Given entries:
::::::::

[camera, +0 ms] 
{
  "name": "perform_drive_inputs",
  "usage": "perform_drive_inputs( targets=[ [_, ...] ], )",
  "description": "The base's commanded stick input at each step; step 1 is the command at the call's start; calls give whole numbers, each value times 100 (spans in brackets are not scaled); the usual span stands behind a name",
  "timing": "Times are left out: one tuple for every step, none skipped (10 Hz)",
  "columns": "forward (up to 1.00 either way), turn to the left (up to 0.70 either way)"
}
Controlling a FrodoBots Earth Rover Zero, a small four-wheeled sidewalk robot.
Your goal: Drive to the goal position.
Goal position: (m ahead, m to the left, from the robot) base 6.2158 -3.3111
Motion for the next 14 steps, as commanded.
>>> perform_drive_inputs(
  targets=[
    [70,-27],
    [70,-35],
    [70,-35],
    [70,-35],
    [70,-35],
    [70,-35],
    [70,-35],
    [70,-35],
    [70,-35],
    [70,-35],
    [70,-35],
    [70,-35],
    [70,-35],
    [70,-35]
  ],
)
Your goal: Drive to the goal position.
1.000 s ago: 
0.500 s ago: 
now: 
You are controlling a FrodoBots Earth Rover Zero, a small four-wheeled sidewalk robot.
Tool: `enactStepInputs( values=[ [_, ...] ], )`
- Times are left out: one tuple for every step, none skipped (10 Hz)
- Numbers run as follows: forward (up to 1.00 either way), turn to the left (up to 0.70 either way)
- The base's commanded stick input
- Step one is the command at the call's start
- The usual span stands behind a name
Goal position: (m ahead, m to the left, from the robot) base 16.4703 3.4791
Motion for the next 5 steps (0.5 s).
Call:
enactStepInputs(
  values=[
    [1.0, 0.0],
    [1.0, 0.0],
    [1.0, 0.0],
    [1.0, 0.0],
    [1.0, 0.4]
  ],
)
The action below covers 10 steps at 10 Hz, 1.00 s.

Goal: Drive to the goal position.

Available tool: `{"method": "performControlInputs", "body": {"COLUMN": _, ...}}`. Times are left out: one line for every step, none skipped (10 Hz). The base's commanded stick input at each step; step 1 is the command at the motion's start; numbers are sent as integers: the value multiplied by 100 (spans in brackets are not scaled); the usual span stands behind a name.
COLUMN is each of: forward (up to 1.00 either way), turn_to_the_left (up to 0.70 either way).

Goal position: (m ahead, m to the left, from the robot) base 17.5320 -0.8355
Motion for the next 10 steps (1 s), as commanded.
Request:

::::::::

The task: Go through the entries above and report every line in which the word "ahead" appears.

Answer to this problem:
Goal position: (m ahead, m to the left, from the robot) base 6.2158 -3.3111
Goal position: (m ahead, m to the left, from the robot) base 16.4703 3.4791
Goal position: (m ahead, m to the left, from the robot) base 17.5320 -0.8355

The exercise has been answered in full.